Concho Resources Inc. CXO has been gaining traction from its huge acreage position in the Permian Basin. Its better-than-expected results for the second quarter of 2020 buoy investors’ optimism. Despite the existing market uncertainties, the stock has gained 6% in the past six months.
Based in Midland, TX, Concho Resources is an independent oil and gas explorer and producer. Founded in 2004, the company focuses on growth through a combination of acquisitions and active drilling activity in the lucrative Permian Basin spread across West Texas and New Mexico. Notably, it is one of the largest producers in the prolific Permian Basin.

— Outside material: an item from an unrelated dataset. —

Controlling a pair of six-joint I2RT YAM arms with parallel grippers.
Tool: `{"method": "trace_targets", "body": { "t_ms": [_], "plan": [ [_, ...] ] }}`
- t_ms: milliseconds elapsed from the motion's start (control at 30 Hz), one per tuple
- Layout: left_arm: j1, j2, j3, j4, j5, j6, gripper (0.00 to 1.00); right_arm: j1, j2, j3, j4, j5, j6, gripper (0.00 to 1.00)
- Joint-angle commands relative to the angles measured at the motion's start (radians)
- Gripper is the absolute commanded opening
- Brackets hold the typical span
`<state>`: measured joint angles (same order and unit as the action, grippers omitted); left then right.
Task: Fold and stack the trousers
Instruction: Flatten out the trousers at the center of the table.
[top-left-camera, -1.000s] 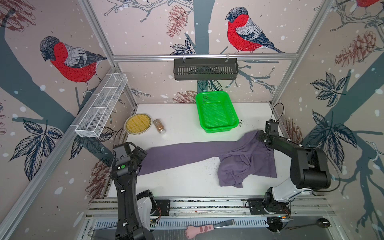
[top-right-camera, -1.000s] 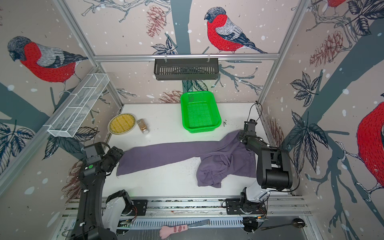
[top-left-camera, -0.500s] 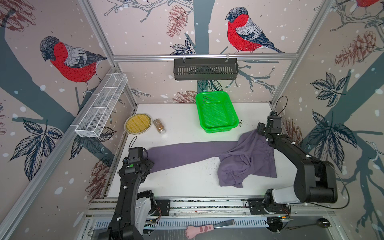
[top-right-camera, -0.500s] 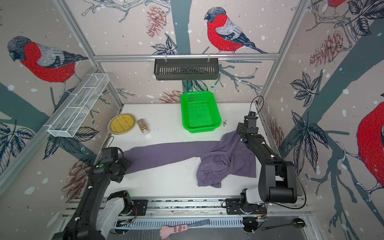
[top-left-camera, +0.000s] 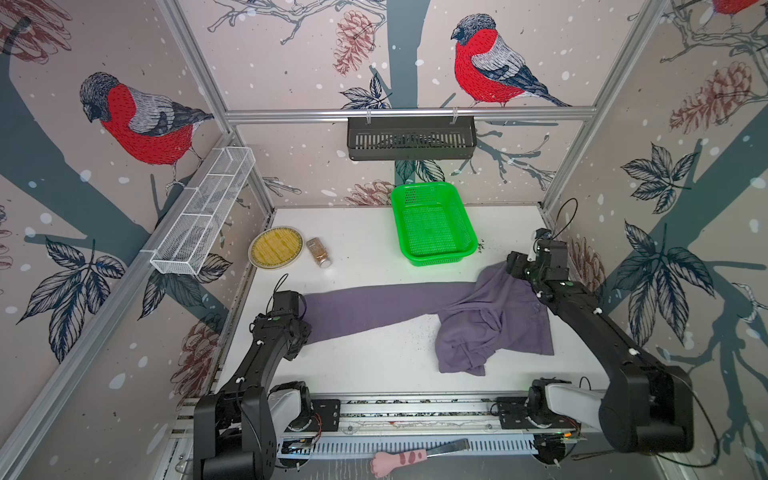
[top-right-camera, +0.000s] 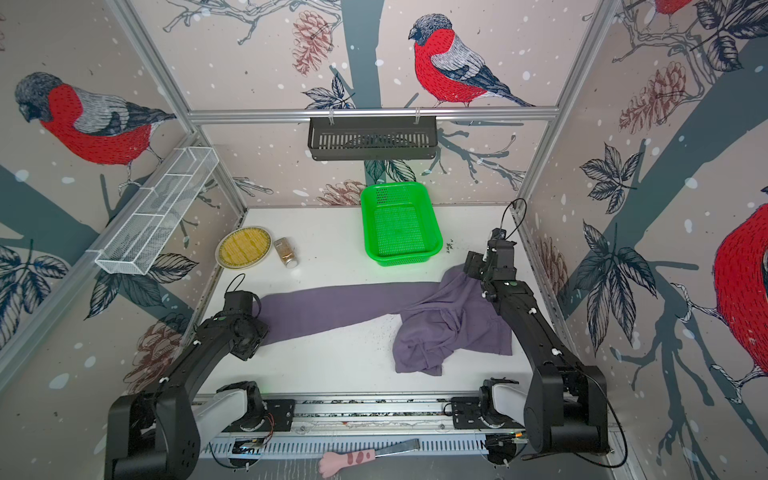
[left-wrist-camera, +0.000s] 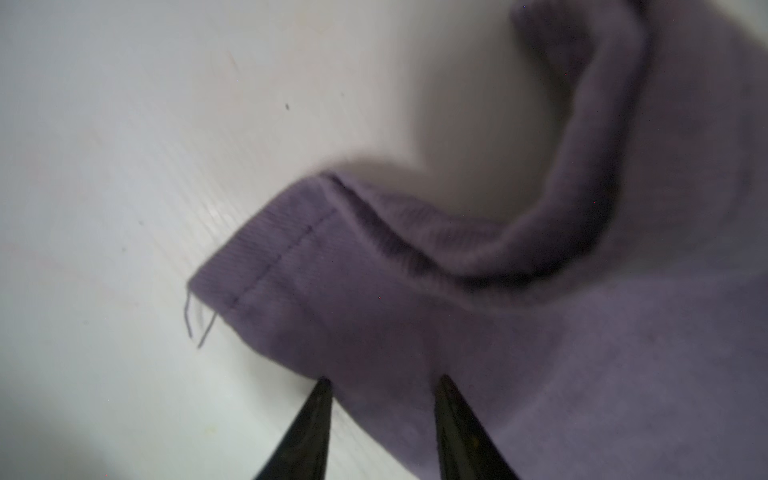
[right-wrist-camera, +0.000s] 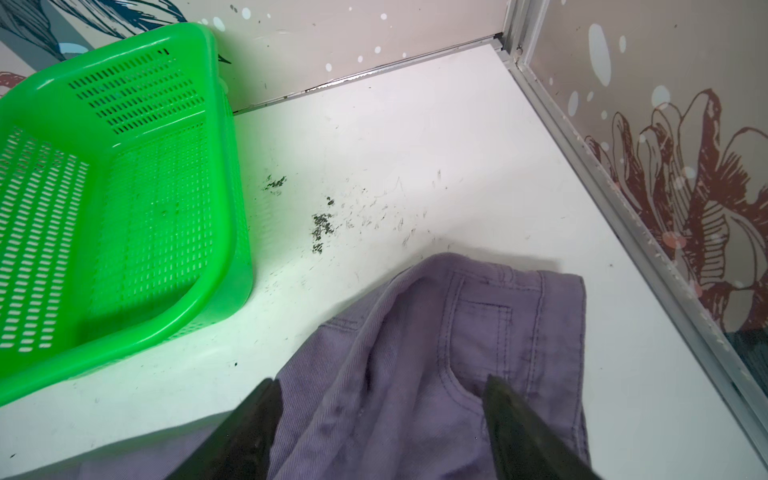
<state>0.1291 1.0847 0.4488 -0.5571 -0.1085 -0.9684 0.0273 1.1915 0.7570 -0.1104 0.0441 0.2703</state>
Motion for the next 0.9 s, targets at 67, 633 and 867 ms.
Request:
{"method": "trace_targets", "body": {
  "t_ms": [67, 633, 867],
  "plan": [
    [0.002, 0.047, -0.019, 0.06, 0.016, 0.0, 0.18, 0.002, -0.043, -0.046, -0.042, -0.044, 0.021, 0.83],
    [0.002, -0.258, 0.285, -0.362, -0.065, 0.014, 0.0, -0.03, -0.086, -0.162, 0.005, -0.003, 0.061, 0.85],
    [0.002, -0.274, 0.534, -0.492, -0.127, 0.01, 0.0, -0.036, -0.052, -0.16, 0.043, -0.001, 0.071, 0.85]
  ]
}}
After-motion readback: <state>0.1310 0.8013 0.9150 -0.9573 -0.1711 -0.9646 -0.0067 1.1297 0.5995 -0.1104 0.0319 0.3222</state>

Currently, Concho Resources has a Zacks Rank #2 (Buy) and a VGM Score of B. Our research shows that stocks with a VGM Score of A or B when combined with a Zacks Rank #1 (Strong Buy), 2 or 3 (Hold) offer the best investment opportunities. You can see the complete list of today’s Zacks #1 Rank stocks here.
Earnings estimate revisions have the greatest impact on stock prices. Concho Resources witnessed seven upward and three downward revisions by the analysts in the past 60 days. The Zacks Consensus Estimate for 2020 bottom line is pegged at a 34.4% rise, indicating improvement from the year-ago quarter’s reported figure.
Positive Earnings Surprise History
Earnings of Concho Resources outpaced the Zacks Consensus Estimate in two of the trailing four quarters while the same met and missed the mark once each. The company delivered an earnings surprise of 67.2%, on average.
Concho Resources is known for its strategic acreage position in the low-cost Permian Basin. Covering 800,000 gross (550,000 net) acres, its assets are spread over high-quality land across the core Delaware and Midland Basins. Moreover, the buyout of RSP Permian bolstered the company’s presence in the region, thereby lifting its output prospects. Precisely, the oil production is estimated to remain unchanged in 2020 despite lowering capital budget by 40%.
The company’s cost management and cash-saving efforts have been encouraging. For 2020, Concho Resources trimmed 40% of its capital expenditure to $1.6 billion from its original guidance of $2.7 billion after reckoning the ongoing crash in commodity prices. Moreover, for the current year, Concho projects its controllable costs to stay below $8.50 per Boe. This, in turn, is expected to boost the company’s earnings and cash flows.
Balance Sheet Strength
Concho Resources’ total long-term debt is currently around $4 billion with $320 million as cash & cash equivalents. Its total debt-to- total capital of 33.3% is below the industry average of 37.9%. Moreover, the company has $2 billion under its unused credit facility, which will solidify its liquidity position and enable it to navigate through the current market turbulence. Notably, Concho Resources has no debt maturities until 2027. Therefore, the company seems in a decent financial position to overcome the prevalent crisis.